Spain and Italy currently have a feature in common: a high share of social disgust. 74% of Spaniards declared themselves dissatisfied with the political and economic situation in their country with nine months to go before the end of the legislature. And 71% of Italians share that same pessimism, five months after having opened a legislature with an Executive headed by a political force (the post-fascist right) that had not governed before. Spain and Italy have not yet recovered from the wounds and bruises of the latest economic crisis.

Only 24% of Italians declare themselves optimistic about the future. Optimistic Spaniards add up to 26%. (The average political optimism in the European Union is currently estimated at 28%). Within this apparently funereal picture, 69% of Italians and Spaniards say they are very or quite happy, in perfect agreement with the European average. Public discomforts, private satisfactions.

These are data from Ipsos Italia, the largest polling company in the neighboring country, presented by the political scientist Nando Pagnoncelli last Thursday night at the Royal Academy of Spain in Rome, during the 19th Italy-Spain Forum that has just take place under the direction of Enrico Letta and Josep Antoni Duran i Lleida. The Christian Democrat school launched these meetings in 1999 as a civil initiative to support relations between the two countries, relations that are much more complex than it may seem. There are no major disputes, but there are many sidelong glances.
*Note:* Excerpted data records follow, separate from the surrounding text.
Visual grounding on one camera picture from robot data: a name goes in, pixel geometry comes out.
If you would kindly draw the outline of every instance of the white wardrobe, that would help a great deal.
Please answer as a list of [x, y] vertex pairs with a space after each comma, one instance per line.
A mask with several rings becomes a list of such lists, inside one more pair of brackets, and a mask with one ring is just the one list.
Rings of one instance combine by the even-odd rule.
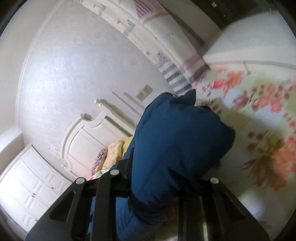
[[0, 205], [29, 232], [70, 185], [29, 145], [0, 176]]

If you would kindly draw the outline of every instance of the white wall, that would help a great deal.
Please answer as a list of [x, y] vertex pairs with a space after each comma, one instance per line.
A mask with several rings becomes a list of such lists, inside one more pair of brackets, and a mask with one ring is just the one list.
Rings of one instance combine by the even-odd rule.
[[160, 93], [173, 91], [132, 42], [73, 0], [65, 0], [51, 12], [31, 47], [22, 76], [18, 127], [25, 145], [32, 143], [64, 175], [50, 145], [61, 150], [66, 130], [81, 113], [98, 116], [95, 99], [105, 99], [137, 122], [140, 115], [112, 91], [138, 112], [143, 110], [124, 92], [135, 98], [148, 84], [153, 92], [141, 103], [145, 107]]
[[280, 13], [269, 11], [230, 24], [203, 58], [207, 63], [255, 60], [296, 65], [296, 38]]
[[204, 41], [219, 32], [219, 27], [190, 0], [158, 0], [160, 4], [176, 14]]
[[0, 37], [0, 135], [15, 126], [15, 103], [22, 66], [30, 43], [57, 0], [29, 0]]
[[0, 173], [24, 149], [22, 131], [12, 127], [0, 135]]

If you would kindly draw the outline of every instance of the floral blanket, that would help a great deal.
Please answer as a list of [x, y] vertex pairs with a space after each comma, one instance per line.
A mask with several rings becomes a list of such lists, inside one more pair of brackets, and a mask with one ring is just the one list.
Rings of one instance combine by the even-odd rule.
[[[193, 87], [196, 105], [236, 131], [233, 148], [204, 178], [218, 177], [273, 240], [296, 207], [296, 70], [212, 65]], [[147, 240], [175, 241], [177, 232], [175, 217]]]

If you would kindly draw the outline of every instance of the light switch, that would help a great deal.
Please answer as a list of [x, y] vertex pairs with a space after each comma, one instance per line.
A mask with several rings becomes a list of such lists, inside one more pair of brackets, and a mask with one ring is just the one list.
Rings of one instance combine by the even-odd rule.
[[149, 85], [145, 85], [145, 87], [140, 91], [139, 94], [136, 95], [136, 98], [143, 102], [151, 93], [153, 89]]

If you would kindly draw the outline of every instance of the curtain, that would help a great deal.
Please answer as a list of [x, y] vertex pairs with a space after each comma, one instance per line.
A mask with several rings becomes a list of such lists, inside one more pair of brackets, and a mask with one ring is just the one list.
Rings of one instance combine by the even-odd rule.
[[155, 64], [177, 95], [208, 70], [179, 25], [156, 0], [76, 0], [98, 14]]

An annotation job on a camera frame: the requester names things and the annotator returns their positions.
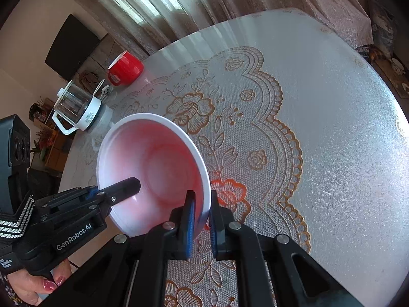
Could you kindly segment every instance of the mug handle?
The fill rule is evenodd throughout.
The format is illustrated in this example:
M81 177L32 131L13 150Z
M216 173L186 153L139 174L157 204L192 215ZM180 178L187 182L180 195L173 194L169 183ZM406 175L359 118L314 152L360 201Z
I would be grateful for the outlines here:
M58 115L58 113L56 111L54 111L52 119L55 122L55 124L58 126L58 128L60 128L60 131L62 131L64 135L69 135L69 134L73 133L74 131L76 131L78 129L77 127L74 127L74 126L71 127L68 130L65 129L64 126L62 125L62 123L60 122L60 120L58 120L57 115Z
M113 85L121 85L120 82L117 82L117 81L115 81L115 80L113 79L112 74L111 74L111 71L108 72L108 79L109 79L109 81L110 81Z

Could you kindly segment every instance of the curtain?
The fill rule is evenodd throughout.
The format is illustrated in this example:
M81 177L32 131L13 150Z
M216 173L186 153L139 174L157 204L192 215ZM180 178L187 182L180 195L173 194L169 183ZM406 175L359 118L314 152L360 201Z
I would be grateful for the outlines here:
M179 38L250 13L295 7L351 47L371 44L371 21L357 0L75 0L125 49L145 59Z

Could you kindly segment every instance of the camera lens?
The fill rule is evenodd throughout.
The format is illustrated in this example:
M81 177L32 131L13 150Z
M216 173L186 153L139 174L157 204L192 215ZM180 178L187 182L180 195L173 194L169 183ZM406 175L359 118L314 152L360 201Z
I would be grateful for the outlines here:
M25 160L25 155L26 155L26 149L25 149L25 142L23 140L23 141L21 141L21 158L22 158L22 160Z
M20 154L21 154L20 140L18 139L18 137L16 137L14 140L14 156L16 157L17 160L19 160Z

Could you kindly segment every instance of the glass kettle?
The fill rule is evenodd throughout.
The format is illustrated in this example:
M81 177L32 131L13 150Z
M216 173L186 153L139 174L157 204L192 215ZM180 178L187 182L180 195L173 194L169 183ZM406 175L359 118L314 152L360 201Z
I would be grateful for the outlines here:
M101 101L98 98L77 87L73 81L70 81L65 89L60 89L57 96L58 100L54 105L55 112L52 119L65 135L69 135L77 129L85 131L101 107ZM58 116L69 122L72 127L65 129L58 120Z

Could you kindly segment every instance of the red mug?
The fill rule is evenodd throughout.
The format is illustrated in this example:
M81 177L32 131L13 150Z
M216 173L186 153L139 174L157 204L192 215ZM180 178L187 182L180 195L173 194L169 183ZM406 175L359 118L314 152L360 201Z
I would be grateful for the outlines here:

Italy continues to practice catenaccio in its internal market and does everything possible to ensure that foreign capital does not occupy strategic positions, as the French and Germans well know. It is unthinkable to imagine that Spanish companies could have the interesting position of Italian capital in Spain today: two television channels (Telecinco and Cuatro), a newspaper intensely dedicated to political combat (El Mundo), an economic newspaper (Expansión), an important company energy (Endesa, owned by Enel, public electricity company) and a business bank (Mediobanca). Italy influences Spain more than vice versa.

There are Italian politicians who are vocally in favor of a greater understanding with Spain on the southern European flank. Romano Prodi and Enrico Letta are two unequivocal exponents of this line. Giuseppe Conte was helped by Pedro Sánchez in the negotiation of the European funds in July 2020. Other recent leaders, such as Matteo Renzi, Mario Monti and Mario Draghi, have had third place on the European podium and the direct route as their absolute priority with Berlin, Paris and Washington, clearly suspicious of Spain. Giorgia Meloni, prime minister for five months, with dialogue problems with Paris at the moment, is still a question mark. In the electoral campaign, her reference Spanish party is Vox. The ideological antagonism with Sánchez could lead, however, to hasty conclusions.

Spain has just received a third disbursement of European funds (6,000 million) and Italy has had the payment of 19,000 million temporarily suspended due to problems in its reconstruction plan. Meloni needs to open doors and Sánchez wants to shine in Europe in the coming months. Tomorrow they meet in Rome.